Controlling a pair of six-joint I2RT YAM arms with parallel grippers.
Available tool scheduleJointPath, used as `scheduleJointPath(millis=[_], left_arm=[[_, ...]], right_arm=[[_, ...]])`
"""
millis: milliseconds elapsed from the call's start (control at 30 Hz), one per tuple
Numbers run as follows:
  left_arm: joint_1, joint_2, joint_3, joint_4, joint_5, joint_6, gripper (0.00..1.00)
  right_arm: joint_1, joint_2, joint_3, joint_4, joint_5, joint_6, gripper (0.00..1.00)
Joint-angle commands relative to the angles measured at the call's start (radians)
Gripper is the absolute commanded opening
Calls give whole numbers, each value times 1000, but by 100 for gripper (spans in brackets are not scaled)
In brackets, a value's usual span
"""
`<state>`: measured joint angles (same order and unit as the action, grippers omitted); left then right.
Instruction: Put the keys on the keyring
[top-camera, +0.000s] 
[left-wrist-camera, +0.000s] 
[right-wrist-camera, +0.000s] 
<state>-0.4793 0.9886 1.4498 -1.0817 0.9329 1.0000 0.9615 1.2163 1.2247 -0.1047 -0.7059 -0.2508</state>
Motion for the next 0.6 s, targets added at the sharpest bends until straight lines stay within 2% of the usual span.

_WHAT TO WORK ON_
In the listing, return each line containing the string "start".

_RESPONSE_
millis: milliseconds elapsed from the call's start (control at 30 Hz), one per tuple
Joint-angle commands relative to the angles measured at the call's start (radians)

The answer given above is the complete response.